I Hate Clowns and So Should You
We shouldn't have clowns telling American Latinos that they need a separate but equal award
Al Carlos Hernandez, Contributing Editor
I was watching the Latin Grammys and was surprised to see circus performers handing out the award statues. Some of them were clowns while others were the actual presenters.
Published on LatinoLA: November 7, 2009
I remembered a MacDonald's hamburger commercial back in the day about a Latino-looking Dad who was trying to make his little daughter laugh. It wasn't working. Suddenly the little girl starts smiling and laughing. Pop became visibly relieved that he'd cheered up his baby, but the little girl wasn't laughing at Dad. She was laughing at that pasty-faced, synthetically happy guy with red hair. Ronald Reagan, I mean, Ronald McDonald was standing behind Pops. Whoa. I never really gotten over the 80's.
In medieval days in theatre, a wild-haired character with huge feet, extreme features, not necessarily an award-winner, who wore exagerated facial makeup was considered a devil or a nemesis. This is not only true for Spanish TV but in real life as well. I don't know how a scary-looking character who is bizarre and grotesque can be considered funny to kids. Adults, on the other hand, vote for them, watch their novelas, buy their CD's and represent them in civil cases. We also divorce them or have them on our payroll.
Somewhere along the road, kids, who are usually better judges of character than adults, have come to accept clowns as non-threateningly humorous and/or comical. Surprising since a clown's looks are actually quite frightening when you really think about it.
If you've ever dated a chola, give me a high five.
Just imagine walking through a dark mall parking lot at night when a clown comes up to you, honking a horn and trying to squirt you with seltzer water. If you had any urban training at all you would drop him like a set of keys. Or if you were in the ACLU you would scream like a girl, file suit, and demand your own award show.
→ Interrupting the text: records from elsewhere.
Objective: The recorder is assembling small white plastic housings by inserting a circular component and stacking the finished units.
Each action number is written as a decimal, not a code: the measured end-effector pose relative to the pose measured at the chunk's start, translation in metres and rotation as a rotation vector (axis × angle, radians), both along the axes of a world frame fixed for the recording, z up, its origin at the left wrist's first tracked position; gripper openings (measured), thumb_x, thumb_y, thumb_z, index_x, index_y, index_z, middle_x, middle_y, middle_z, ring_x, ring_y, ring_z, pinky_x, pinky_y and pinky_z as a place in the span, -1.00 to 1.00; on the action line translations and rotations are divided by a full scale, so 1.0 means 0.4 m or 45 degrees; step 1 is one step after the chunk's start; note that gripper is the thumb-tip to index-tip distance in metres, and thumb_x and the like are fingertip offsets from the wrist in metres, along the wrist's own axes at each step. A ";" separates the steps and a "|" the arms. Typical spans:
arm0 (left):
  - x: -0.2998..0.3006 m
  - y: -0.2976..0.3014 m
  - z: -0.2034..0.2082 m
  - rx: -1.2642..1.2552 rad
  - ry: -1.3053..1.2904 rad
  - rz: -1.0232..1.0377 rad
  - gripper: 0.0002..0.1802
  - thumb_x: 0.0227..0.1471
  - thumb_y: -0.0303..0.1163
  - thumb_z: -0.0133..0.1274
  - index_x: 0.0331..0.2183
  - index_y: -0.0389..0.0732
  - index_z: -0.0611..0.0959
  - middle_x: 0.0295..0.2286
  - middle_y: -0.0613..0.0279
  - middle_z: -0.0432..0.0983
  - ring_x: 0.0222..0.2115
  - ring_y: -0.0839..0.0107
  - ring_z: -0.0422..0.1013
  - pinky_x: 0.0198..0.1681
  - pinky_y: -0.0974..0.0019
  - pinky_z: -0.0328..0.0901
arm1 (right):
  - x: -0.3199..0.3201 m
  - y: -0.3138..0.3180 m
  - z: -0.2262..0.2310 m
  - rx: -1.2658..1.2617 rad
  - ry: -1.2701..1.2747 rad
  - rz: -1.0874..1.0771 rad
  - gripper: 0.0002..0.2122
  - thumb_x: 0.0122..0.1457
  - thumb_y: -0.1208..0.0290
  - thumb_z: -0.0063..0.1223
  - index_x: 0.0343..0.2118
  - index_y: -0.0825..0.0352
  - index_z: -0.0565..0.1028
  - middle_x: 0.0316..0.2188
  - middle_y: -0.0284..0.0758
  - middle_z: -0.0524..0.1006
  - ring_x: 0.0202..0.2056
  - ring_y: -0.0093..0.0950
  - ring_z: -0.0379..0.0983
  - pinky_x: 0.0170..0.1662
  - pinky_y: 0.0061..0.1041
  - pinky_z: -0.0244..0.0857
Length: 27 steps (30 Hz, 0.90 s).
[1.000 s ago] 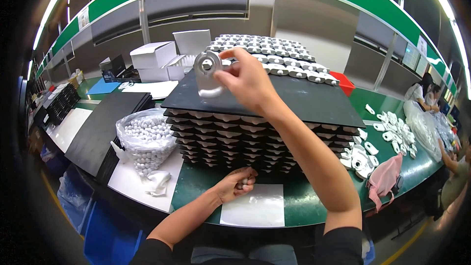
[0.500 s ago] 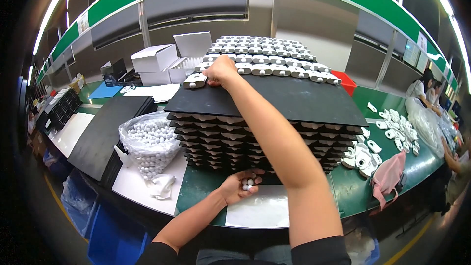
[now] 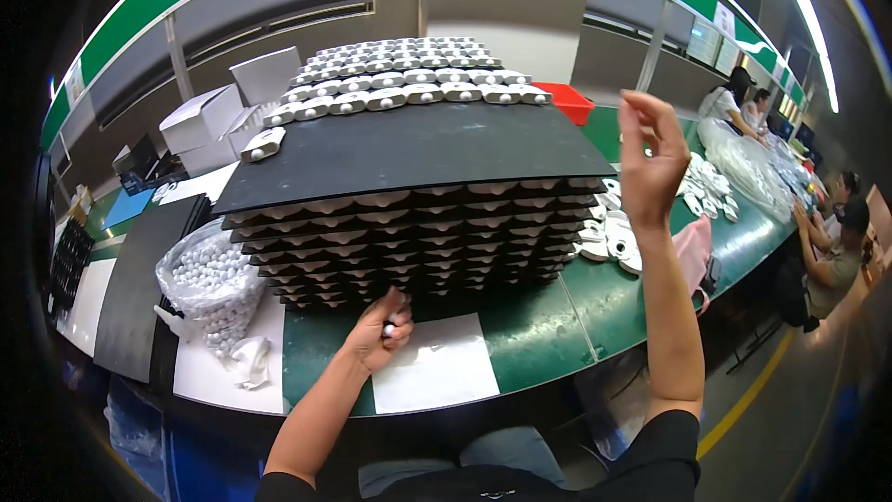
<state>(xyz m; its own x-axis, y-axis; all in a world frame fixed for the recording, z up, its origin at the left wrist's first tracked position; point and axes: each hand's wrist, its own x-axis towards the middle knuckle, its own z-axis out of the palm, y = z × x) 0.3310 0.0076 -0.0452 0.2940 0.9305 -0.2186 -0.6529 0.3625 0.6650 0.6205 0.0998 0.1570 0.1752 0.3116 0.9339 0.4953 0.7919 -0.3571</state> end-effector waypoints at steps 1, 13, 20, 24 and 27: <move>-0.001 0.009 -0.011 -0.026 -0.083 -0.028 -0.65 -0.03 -0.06 -0.02 -0.47 -0.17 0.39 -0.68 0.35 0.20 -0.74 0.60 0.09 -0.79 0.63 -0.14 | 0.065 0.035 -0.044 -0.108 0.168 0.156 -0.88 0.05 0.53 -0.01 -0.32 0.33 0.46 -0.49 -0.51 0.43 -0.50 -0.79 0.25 -0.45 -0.79 0.15; -0.014 0.008 -0.018 0.015 -0.144 0.001 -0.66 0.02 -0.19 -0.05 -0.29 -0.27 0.43 -0.53 0.31 0.29 -0.59 0.54 0.20 -0.76 0.65 -0.02 | 0.232 -0.026 -0.497 -0.875 -0.968 -0.505 -0.84 0.00 0.42 -0.02 -0.38 0.39 0.45 -0.42 -0.11 0.43 -0.33 -0.15 0.29 -0.22 -0.32 0.18; 0.006 -0.011 0.020 0.055 -0.088 -0.012 -0.68 0.00 -0.39 -0.04 -0.16 -0.26 0.41 -0.45 0.27 0.28 -0.55 0.53 0.20 -0.73 0.64 0.00 | 0.271 -0.157 -0.443 -1.289 -0.830 -0.372 -0.64 -0.28 0.31 0.28 -0.43 0.39 0.43 -0.50 -0.12 0.46 -0.44 -0.25 0.42 -0.35 -0.40 0.26; 0.007 -0.007 0.025 0.069 -0.070 0.006 -0.63 -0.02 -0.51 -0.07 -0.10 -0.22 0.40 -0.37 0.19 0.32 -0.53 0.51 0.22 -0.71 0.63 0.02 | 0.223 -0.192 -0.376 -1.390 -0.978 -0.357 -0.61 -0.28 0.37 0.29 -0.36 0.39 0.41 -0.55 -0.15 0.45 -0.45 -0.25 0.42 -0.36 -0.40 0.27; 0.001 -0.009 0.022 0.110 -0.061 0.010 -0.66 -0.05 -0.55 -0.06 -0.14 -0.18 0.44 -0.34 0.19 0.35 -0.54 0.54 0.22 -0.71 0.64 -0.01 | 0.149 -0.204 -0.366 -1.207 -0.946 -0.159 -0.76 -0.13 0.52 0.14 -0.35 0.44 0.44 -0.55 -0.14 0.47 -0.49 -0.30 0.43 -0.38 -0.49 0.28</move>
<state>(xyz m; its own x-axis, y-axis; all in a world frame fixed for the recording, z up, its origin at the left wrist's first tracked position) 0.3313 0.0041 -0.0364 0.2951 0.9475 -0.1230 -0.6871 0.2999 0.6618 0.6800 0.0184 0.0105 -0.2289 0.9459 0.2298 0.8805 0.3018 -0.3656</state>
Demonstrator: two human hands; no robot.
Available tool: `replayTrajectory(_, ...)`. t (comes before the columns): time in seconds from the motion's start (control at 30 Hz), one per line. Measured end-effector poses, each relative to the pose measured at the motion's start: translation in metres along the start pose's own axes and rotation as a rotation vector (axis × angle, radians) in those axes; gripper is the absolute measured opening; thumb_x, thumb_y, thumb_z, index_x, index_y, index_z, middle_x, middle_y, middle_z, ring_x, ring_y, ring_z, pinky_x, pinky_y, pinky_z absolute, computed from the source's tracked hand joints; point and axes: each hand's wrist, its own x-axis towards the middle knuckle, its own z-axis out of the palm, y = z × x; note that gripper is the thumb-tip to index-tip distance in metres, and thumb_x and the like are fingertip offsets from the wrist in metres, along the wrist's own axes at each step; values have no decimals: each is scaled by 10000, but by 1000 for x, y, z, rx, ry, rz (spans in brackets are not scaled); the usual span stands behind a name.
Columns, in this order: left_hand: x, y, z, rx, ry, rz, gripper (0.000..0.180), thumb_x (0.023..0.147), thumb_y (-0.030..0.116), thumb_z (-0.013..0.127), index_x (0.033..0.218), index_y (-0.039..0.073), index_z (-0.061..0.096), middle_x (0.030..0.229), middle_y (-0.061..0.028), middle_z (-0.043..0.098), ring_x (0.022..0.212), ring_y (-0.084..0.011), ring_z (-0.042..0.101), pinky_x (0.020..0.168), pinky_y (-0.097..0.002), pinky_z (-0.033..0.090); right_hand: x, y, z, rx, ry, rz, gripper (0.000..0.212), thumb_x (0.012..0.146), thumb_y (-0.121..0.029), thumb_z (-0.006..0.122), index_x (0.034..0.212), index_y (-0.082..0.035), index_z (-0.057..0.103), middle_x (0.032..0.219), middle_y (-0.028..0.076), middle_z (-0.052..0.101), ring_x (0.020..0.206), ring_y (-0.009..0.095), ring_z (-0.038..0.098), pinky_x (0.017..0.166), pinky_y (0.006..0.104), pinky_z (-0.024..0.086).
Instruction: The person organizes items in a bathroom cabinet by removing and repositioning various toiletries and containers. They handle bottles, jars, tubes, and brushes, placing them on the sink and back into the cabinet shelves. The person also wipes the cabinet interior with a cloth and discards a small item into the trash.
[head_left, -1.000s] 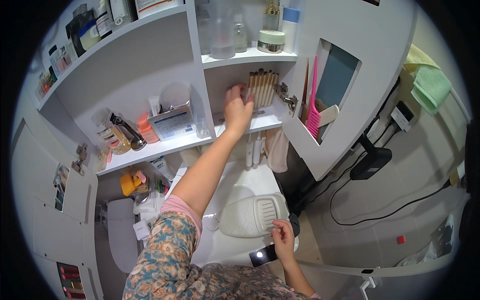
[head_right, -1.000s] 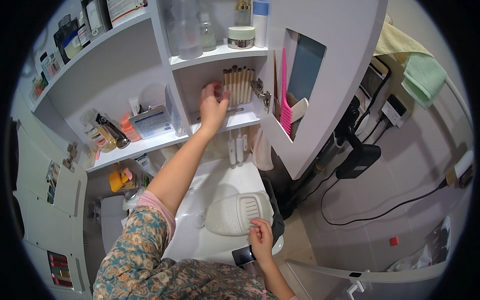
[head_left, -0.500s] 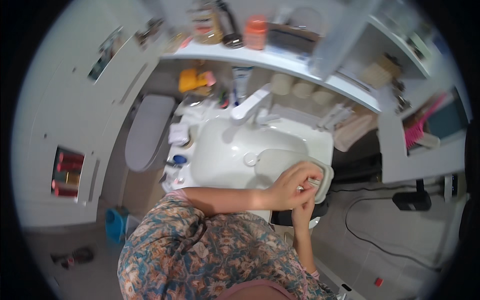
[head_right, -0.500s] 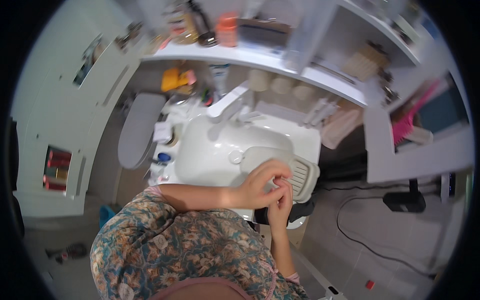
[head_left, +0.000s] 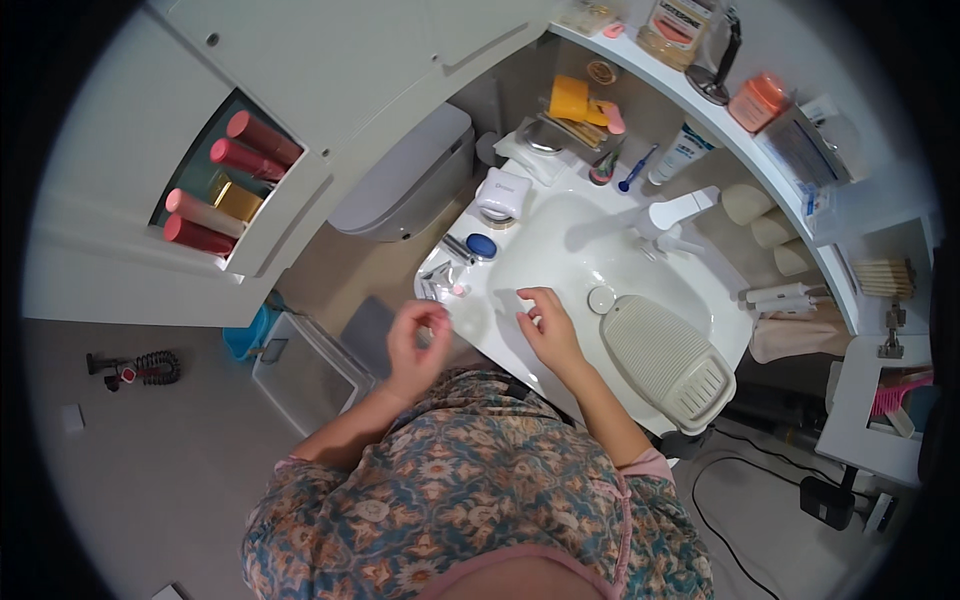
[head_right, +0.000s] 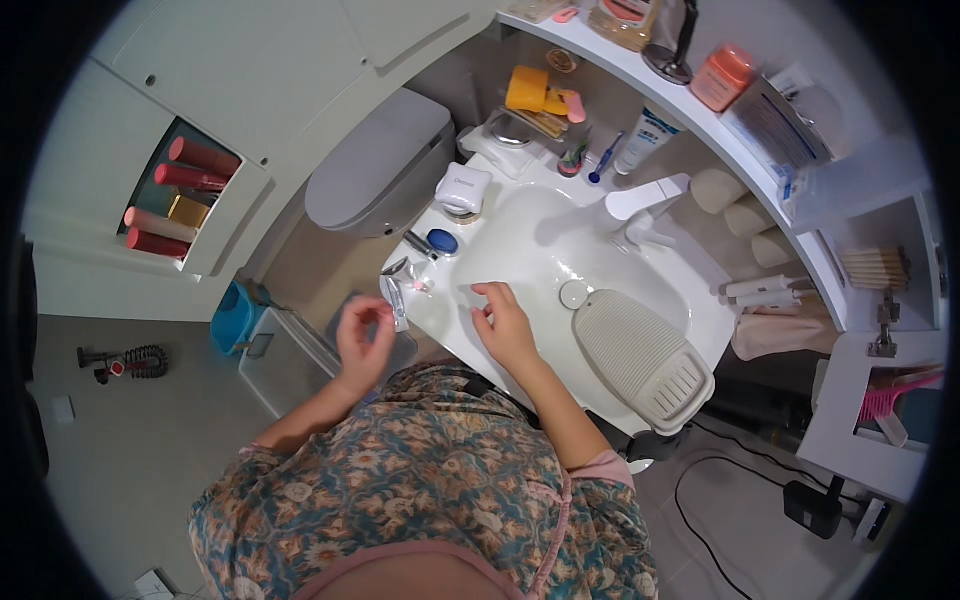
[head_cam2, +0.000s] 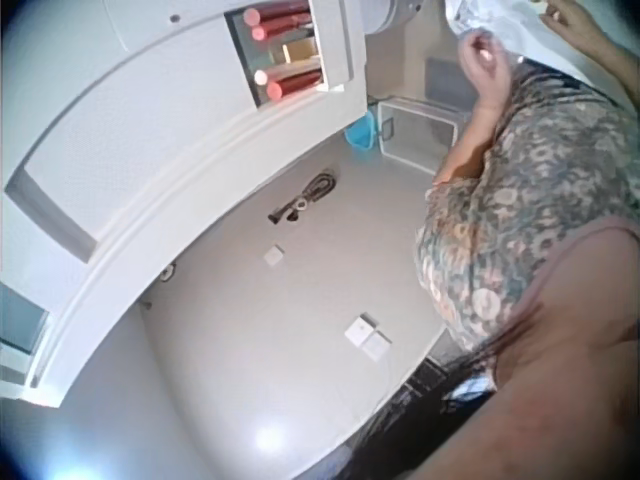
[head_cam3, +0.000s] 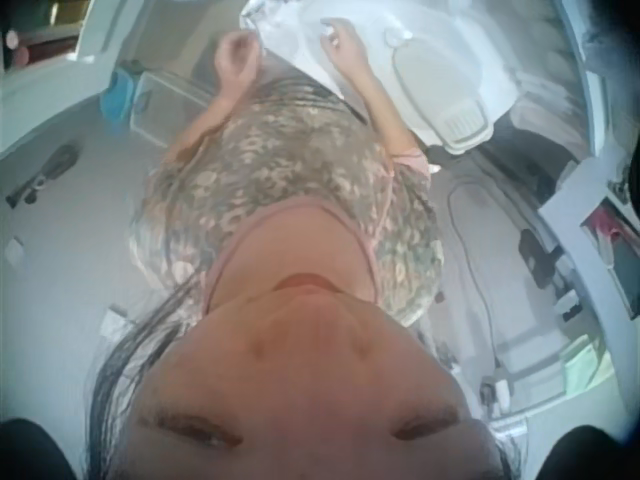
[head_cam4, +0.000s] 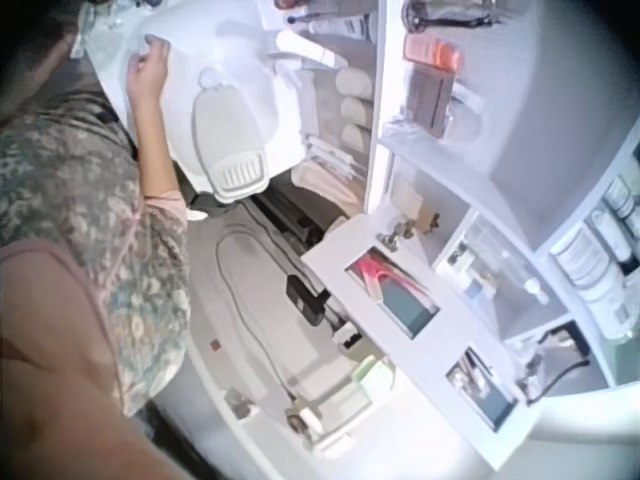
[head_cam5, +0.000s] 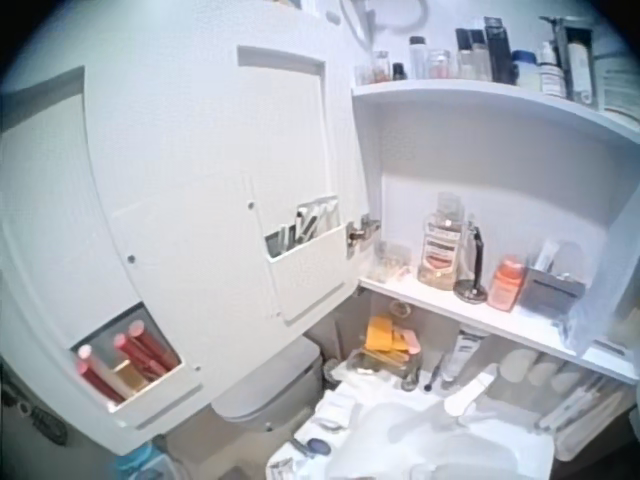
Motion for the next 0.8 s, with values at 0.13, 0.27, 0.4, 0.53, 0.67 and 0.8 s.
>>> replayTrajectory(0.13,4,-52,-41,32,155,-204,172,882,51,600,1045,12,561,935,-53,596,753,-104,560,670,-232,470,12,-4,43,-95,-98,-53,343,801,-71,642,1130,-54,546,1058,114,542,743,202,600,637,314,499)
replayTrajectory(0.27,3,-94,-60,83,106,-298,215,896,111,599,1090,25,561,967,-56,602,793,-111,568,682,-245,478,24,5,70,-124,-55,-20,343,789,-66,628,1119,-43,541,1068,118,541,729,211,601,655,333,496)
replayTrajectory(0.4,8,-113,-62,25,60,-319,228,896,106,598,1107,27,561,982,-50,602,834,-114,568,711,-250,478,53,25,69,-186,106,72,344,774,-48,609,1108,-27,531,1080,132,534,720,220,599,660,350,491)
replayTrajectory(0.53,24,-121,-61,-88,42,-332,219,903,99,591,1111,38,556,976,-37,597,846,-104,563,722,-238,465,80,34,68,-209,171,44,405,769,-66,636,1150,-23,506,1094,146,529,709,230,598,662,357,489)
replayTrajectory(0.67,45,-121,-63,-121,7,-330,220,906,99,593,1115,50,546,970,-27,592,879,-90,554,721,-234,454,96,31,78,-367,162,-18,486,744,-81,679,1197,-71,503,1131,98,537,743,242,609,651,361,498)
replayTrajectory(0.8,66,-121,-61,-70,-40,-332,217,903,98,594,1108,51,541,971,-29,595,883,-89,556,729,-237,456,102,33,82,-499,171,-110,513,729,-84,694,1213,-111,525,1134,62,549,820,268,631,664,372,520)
My first experience with clowns was when my dad bought us a Jack-in-the-box that had clown's pictured in full color on all four sides. We were actually too scared to touch it because the men pictured looked like drunken hobos or the rhythm section of my dad's Jibaro garage band.
It gets worse.
There was a little hand-crank on the box, and, as my older brother turned it, the song Pop goes the Weasle (another socio-political reference) played. The song lured us into a false sense of security. After the third bridge of the song, in the last verse, the clown puppet jumps out of the box, scarring us for life. This same brother, unbeknownst to the rest of us, immediately rigged the box in such as way as to get the geek to jump out during the first crank of the handle. My brother went on to become a successful attorney. I went into the entertainment business.
That puppet clown had a fat face, dark brown moppy hair, big sagging lips, a portly belly, and a sad look in his eyes. In other words he looks like Juan Gabriel during his big finale.
Just checking to see if you are still reading along.
What we didn't know was that the Jack-in-the-Box gift was in preparation for Dad taking us to the circus. I guess Pop wanted to acclimate us to American humor as he saw it. My mom took immediate offense. "Why do all of the clowns have to come in one car?!"
She came from a family of nine kids.
We were way up in the cheap seats when the clowns did their act. They were quite funny, hitting each other, juggling rubber chickens, falling down, making rude noises, making grandiose political speeches about how we were going to change the world and take the university back to the community brick by brick if we have to . . . wait . . . no. That's wrong. I confused that memory with that MECHA college graduation party. My bad.
I am not coulrophobic, which is the clinical name for someone who fears clowns. They don't scare me as much as I don't get what is so "funny" about them. I see them as down and outers, poor feeble sad folk who need compassion, career counseling, wardrobe supervision, and corrective feet surgery.
What is most objectionable to me is the theme of the hamburger commercial (read: counterfeit award show) that paints the dad (American-raised Latino) as inept in making his daughter smile. He is unable to stop her tears. But as soon as she sees the most aggregated face of American capitalism masked as Hispanic foreign interests at its worst, she smiles and starts to laugh. This totally trivializes Dad's earnest effort to make his baby smile.
My point is we shouldn't have clowns telling American Latinos that they need a separate but equal award. This begs the question: where were the homegrown artists? I guess, given the award show genre, the adage -- same circus, different clowns -- is now bilingually applicable.